PROBLEM TO SOLVE:
Each line of the data below must be given again exactly as written.

━━━━━━━━

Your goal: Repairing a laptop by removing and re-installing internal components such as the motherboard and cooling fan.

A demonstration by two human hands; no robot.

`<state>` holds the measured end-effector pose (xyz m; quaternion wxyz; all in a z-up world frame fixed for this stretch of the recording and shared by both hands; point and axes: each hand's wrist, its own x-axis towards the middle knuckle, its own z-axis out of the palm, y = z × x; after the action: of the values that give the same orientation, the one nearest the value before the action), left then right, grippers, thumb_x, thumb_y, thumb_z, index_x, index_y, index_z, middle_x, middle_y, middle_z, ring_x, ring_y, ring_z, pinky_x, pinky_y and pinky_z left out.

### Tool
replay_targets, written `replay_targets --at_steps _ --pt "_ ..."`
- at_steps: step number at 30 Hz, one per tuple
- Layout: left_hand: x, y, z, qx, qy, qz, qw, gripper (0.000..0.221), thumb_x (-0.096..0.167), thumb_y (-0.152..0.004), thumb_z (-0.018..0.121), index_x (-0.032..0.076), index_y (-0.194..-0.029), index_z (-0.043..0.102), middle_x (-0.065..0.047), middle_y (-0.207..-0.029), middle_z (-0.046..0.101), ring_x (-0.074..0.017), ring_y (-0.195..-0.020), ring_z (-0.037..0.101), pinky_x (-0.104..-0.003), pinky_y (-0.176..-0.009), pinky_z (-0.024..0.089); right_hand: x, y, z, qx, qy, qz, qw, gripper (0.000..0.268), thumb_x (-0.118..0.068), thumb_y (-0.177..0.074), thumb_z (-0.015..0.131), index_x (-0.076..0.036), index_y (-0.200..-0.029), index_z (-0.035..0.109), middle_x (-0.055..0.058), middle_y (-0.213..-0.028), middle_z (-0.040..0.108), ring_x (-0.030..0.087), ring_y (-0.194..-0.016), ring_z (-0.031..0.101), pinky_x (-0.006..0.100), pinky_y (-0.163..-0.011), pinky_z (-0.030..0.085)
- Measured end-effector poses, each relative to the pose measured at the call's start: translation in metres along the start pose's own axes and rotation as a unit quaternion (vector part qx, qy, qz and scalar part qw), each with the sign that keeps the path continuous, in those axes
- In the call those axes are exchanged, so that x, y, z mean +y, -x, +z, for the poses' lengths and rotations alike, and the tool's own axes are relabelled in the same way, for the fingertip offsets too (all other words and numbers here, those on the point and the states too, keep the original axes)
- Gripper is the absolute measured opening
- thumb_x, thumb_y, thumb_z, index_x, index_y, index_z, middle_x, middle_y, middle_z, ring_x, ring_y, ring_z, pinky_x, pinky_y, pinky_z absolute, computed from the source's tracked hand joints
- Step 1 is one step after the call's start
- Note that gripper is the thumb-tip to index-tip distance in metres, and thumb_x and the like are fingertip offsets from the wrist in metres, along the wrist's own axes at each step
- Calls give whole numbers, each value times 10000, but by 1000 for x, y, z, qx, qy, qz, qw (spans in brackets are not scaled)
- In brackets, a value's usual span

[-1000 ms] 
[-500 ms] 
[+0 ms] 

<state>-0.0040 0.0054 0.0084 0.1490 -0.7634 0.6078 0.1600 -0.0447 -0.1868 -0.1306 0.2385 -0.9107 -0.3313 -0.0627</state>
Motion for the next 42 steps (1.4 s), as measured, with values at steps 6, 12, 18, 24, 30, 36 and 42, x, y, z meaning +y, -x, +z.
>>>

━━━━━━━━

TASK ANSWER:
Your goal: Repairing a laptop by removing and re-installing internal components such as the motherboard and cooling fan.

A demonstration by two human hands; no robot.

`<state>` holds the measured end-effector pose (xyz m; quaternion wxyz; all in a z-up world frame fixed for this stretch of the recording and shared by both hands; point and axes: each hand's wrist, its own x-axis towards the middle knuckle, its own z-axis out of the palm, y = z × x; after the action: of the values that give the same orientation, the one nearest the value before the action), left then right, grippers, thumb_x, thumb_y, thumb_z, index_x, index_y, index_z, middle_x, middle_y, middle_z, ring_x, ring_y, ring_z, pinky_x, pinky_y and pinky_z left out.

### Tool
replay_targets, written `replay_targets --at_steps _ --pt "_ ..."`
- at_steps: step number at 30 Hz, one per tuple
- Layout: left_hand: x, y, z, qx, qy, qz, qw, gripper (0.000..0.221), thumb_x (-0.096..0.167), thumb_y (-0.152..0.004), thumb_z (-0.018..0.121), index_x (-0.032..0.076), index_y (-0.194..-0.029), index_z (-0.043..0.102), middle_x (-0.065..0.047), middle_y (-0.207..-0.029), middle_z (-0.046..0.101), ring_x (-0.074..0.017), ring_y (-0.195..-0.020), ring_z (-0.037..0.101), pinky_x (-0.104..-0.003), pinky_y (-0.176..-0.009), pinky_z (-0.024..0.089); right_hand: x, y, z, qx, qy, qz, qw, gripper (0.000..0.268), thumb_x (-0.118..0.068), thumb_y (-0.177..0.074), thumb_z (-0.015..0.131), index_x (-0.076..0.036), index_y (-0.200..-0.029), index_z (-0.035..0.109), middle_x (-0.055..0.058), middle_y (-0.213..-0.028), middle_z (-0.040..0.108), ring_x (-0.030..0.087), ring_y (-0.194..-0.016), ring_z (-0.031..0.101), pinky_x (-0.006..0.100), pinky_y (-0.163..-0.011), pinky_z (-0.030..0.085)
- Measured end-effector poses, each relative to the pose measured at the call's start: translation in metres along the start pose's own axes and rotation as a unit quaternion (vector part qx, qy, qz and scalar part qw), each with the sign that keeps the path continuous, in those axes
- In the call those axes are exchanged, so that x, y, z mean +y, -x, +z, for the poses' lengths and rotations alike, and the tool's own axes are relabelled in the same way, for the fingertip offsets too (all other words and numbers here, those on the point and the states too, keep the original axes)
- Gripper is the absolute measured opening
- thumb_x, thumb_y, thumb_z, index_x, index_y, index_z, middle_x, middle_y, middle_z, ring_x, ring_y, ring_z, pinky_x, pinky_y, pinky_z absolute, computed from the source's tracked hand joints
- Step 1 is one step after the call's start
- Note that gripper is the thumb-tip to index-tip distance in metres, and thumb_x and the like are fingertip offsets from the wrist in metres, along the wrist's own axes at each step
- Calls give whole numbers, each value times 10000, but by 1000 for x, y, z, qx, qy, qz, qw (spans in brackets are not scaled)
- In brackets, a value's usual span

[-1000 ms] 
[-500 ms] 
[+0 ms] 

<state>-0.0040 0.0054 0.0084 0.1490 -0.7634 0.6078 0.1600 -0.0447 -0.1868 -0.1306 0.2385 -0.9107 -0.3313 -0.0627</state>
Motion for the next 42 steps (1.4 s), as measured, with values at steps 6, 12, 18, 24, 30, 36 and 42, x, y, z meaning +y, -x, +z.
>>>

The requested output has now been given in full.